Neste ano, na TV aberta, quatro emissoras investiram na cobertura do carnaval pelo país.

Globo, Band, Rede TV e SBT enviaram centenas de profissionais para os principais circuitos de festa e cederam espaço de suas programações.

Confesso que nem passei perto da Rede TV, afinal, as coisas por ali já são bizarras por natureza. Juntando Mirela, Bombom, Frota e cia, o negócio já tinha tudo para não ser bom.

Também não consegui me prender nos desfiles transmitidos pela Globo. Não vejo uma forma diferente de transmissão, mas a verdade é que é cansativo assistir as escolas de samba atravessando a avenida.

Optei por me focar no carnaval baiano e é aí que entra a decepção: Band e SBT foram sofríveis no que fizeram.

Dificilmente peguei alguém interessante se apresentando e, quando tinha uma Ivete ou Claudia Leitte, os apresentadores ficavam falando abobrinha ou mostravam coisas desinteressantes. Tudo, menos o show.

Sei que vi o Jammil e Uma Noites umas trezentas vezes e aquele cara do “super mê”, idem.

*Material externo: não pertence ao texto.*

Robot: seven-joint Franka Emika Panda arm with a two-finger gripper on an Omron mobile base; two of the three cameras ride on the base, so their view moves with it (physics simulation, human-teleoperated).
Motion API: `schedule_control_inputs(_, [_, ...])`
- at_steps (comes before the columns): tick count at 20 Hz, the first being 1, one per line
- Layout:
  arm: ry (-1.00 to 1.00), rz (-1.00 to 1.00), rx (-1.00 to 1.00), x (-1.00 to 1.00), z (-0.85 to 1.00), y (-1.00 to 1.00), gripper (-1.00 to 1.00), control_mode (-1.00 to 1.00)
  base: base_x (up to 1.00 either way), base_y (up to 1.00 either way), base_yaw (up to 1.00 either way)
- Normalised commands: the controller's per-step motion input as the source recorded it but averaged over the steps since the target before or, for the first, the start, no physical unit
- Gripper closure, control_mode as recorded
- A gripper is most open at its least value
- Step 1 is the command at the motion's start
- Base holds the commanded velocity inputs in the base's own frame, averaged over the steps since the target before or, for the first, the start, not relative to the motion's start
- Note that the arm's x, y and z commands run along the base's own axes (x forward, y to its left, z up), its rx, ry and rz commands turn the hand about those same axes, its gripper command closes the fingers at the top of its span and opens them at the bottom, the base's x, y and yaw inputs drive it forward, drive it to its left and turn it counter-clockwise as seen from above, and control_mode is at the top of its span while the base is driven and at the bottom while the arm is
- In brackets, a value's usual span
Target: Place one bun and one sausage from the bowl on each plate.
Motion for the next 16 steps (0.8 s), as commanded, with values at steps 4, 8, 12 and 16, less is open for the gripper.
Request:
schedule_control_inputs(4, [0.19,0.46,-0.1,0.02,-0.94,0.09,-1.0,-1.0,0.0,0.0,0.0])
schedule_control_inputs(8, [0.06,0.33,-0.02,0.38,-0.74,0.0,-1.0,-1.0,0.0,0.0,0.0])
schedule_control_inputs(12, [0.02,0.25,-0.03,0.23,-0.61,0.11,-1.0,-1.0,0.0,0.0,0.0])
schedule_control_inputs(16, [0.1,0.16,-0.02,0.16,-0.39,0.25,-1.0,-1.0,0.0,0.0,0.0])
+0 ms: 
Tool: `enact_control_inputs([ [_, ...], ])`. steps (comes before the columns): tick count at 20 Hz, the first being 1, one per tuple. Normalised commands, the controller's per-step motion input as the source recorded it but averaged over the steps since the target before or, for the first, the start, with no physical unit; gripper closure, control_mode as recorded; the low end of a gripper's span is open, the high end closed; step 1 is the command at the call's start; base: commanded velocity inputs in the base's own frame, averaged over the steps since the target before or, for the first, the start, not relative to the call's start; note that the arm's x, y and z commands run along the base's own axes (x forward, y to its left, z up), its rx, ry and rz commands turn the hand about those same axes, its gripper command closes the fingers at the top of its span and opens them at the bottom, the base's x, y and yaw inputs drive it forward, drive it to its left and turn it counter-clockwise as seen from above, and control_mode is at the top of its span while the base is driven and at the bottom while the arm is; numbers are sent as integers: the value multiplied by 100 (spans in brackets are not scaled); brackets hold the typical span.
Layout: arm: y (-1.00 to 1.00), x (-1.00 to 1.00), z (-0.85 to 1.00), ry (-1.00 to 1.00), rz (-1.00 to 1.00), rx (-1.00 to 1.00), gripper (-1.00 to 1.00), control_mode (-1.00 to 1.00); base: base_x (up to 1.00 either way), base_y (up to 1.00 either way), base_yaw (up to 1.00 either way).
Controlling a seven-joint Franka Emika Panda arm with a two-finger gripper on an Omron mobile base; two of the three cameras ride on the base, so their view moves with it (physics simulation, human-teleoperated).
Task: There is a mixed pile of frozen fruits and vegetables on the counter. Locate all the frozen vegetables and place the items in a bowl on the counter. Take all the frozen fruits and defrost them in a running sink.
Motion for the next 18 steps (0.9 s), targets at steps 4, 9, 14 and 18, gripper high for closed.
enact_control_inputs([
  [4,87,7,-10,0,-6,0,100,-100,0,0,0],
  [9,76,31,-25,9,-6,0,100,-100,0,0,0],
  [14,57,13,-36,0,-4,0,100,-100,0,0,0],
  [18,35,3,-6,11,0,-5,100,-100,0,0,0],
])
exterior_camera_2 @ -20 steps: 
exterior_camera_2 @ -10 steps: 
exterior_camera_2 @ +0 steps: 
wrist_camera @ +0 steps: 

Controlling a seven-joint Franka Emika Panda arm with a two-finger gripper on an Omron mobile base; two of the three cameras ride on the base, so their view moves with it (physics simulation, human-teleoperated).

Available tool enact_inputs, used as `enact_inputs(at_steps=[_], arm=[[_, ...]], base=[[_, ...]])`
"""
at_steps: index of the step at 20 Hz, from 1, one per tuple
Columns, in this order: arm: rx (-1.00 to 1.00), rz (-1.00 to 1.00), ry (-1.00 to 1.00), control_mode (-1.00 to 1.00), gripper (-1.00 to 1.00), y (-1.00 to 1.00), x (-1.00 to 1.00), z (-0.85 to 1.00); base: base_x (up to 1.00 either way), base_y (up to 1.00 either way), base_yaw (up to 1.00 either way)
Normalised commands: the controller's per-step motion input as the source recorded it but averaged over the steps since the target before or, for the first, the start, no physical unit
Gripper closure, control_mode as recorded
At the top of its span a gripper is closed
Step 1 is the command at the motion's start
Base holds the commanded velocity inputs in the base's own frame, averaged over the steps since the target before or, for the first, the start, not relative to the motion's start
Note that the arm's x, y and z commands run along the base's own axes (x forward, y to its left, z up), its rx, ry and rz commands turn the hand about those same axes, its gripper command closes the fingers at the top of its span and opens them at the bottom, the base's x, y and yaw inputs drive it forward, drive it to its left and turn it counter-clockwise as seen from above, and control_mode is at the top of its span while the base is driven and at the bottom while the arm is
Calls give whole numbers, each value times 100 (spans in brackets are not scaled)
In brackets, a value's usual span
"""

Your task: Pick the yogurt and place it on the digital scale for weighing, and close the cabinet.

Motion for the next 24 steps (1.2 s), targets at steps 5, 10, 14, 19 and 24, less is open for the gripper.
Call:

Aí vem a pergunta: sentar em frente ao televisor pra ver gente conversando quando o ideal seria conferir as apresentações?

Não bastasse isso, ainda teve Cumpadre Washington – sim, ele voltou com o É o Tchan – se convidando para o programa de Eliana e sendo ignorado.

E a questão é essa: assim como Cumpadre, o carnaval na TV serve para ser ignorado, pois é o mesmo que tomar um porre de guaraná e achar que está chapado.